Маша встала и, бегло окинув взглядом свое отражение в зеркале, сказала:

— Нам пора, Лу. Господи, я так волнуюсь. Там будет столько людей… Лу, мне кажется, я хлопнусь на сцене в обморок.

— Держись покрепче за рояль, — самым серьезным образом посоветовала Лючия и добавила: — Скоро Лиззи сможет тебе аккомпанировать. Это было бы для нее очень важно. Особенно если бы ты была примадонной.


Нет, сцена Машу нисколько не испугала. Напротив, вид освещенной софитами эстрады, заставленной по краям корзинами с настурциями и крупными оранжево-палевыми ромашками, вызывал в ее душе волнение сродни тому, какое испытываешь от встречи с очень любимым человеком, с которым разлучила судьба.

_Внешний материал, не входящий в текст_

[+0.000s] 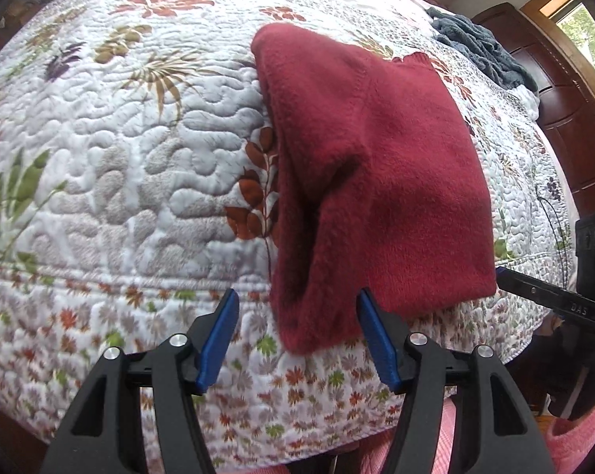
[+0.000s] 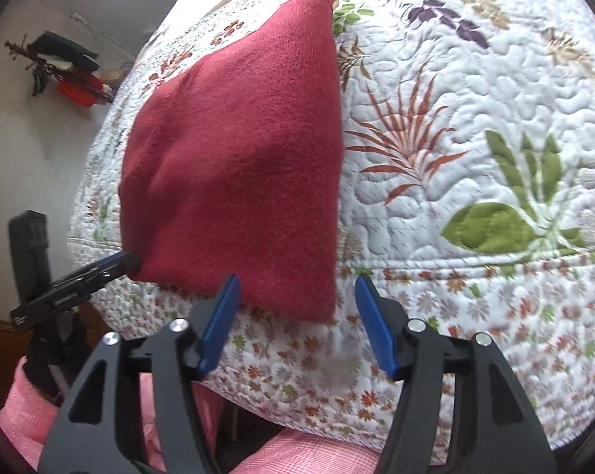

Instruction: Fold small clothes

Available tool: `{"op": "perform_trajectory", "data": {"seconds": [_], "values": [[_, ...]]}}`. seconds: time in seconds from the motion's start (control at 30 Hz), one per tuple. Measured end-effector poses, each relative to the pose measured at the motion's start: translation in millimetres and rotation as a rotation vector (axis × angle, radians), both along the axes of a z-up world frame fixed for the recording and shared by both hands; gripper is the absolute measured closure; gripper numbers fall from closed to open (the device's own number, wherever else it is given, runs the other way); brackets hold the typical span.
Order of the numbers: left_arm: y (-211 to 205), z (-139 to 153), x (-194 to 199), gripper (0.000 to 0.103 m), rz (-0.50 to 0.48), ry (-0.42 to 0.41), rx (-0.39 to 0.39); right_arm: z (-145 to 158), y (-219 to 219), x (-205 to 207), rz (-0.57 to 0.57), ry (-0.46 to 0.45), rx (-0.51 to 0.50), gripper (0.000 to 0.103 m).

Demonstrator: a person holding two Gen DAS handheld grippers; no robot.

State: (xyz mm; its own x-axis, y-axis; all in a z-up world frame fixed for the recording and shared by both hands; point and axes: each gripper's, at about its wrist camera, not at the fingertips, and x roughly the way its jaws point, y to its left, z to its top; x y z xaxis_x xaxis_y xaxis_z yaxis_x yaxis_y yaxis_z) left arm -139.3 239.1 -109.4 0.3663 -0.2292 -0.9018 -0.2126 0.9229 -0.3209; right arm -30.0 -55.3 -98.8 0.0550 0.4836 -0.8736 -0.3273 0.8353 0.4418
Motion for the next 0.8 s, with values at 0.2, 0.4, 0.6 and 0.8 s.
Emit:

Она чуть не задохнулась от счастья, услышав крики «браво». Петь было радостно — голос звучал легко и свободно, заполняя собой просторный зал. Последнее время ей много приходилось петь духовных произведений и классических арий, а потому голос ее обрел подвижность. Она с легкостью брала ми третьей октавы, хотя в ее планы не входило «сорвать дешевые аплодисменты», как выражалась ее консерваторский педагог по вокалу Барметова. Она пела на «бис» все, что когда-то знала. Наконец концертмейстер выдохся и покинул сцену, и тогда Маша спела без сопровождения «Над полями да над чистыми». Она никогда не пела эту песню, но, слушая в детстве по радио, замирала от восторга. Взяв последнюю ноту, ощутила на щеках слезы.

«Я больше никогда, никогда не попаду туда, — думала она, принимая цветы и поздравления. — Ради чего я тогда живу? Господи, как я устала жить…»

Как и в прежние времена, Сичилиано устроил в ее честь настоящий праздник. И все-таки это были не прежние времена. Тогда, каких-то пять лет назад, Маше казалось, что она сумеет завоевать весь мир. Теперь ей не было никакого дела до этого мира. Она сама виновата в том, что все случилось так, как случилось. Но она не ударит пальцем о палец, чтобы изменить что-то в своей жизни.


По просьбе гостей Лиз сыграла сонату Моцарта, несколько мазурок Шопена, экспромт Шуберта. Девочка подросла за последний год, превратившись в угловатого длинноногого подростка с большими кистями рук, которые она, смущаясь, часто прятала за спину, и красивыми рыжевато-каштановыми глазами. Все в один голос твердили, что Лиз вылитый отец, и только Лючия считала ее точной копией мамы.

— И характер такой же: слишком добренькая и жуть какая упрямая, — говорила сейчас Лючия, любившая племянницу больше жизни. — Попомнишь мои слова, Мария, — ранит наша Лиззи свое мягкое сердечко о твердый кремень в груди какого-нибудь Франко или Берни или как там их. Все они хороши, пока не полежишь с ними под одним одеялом.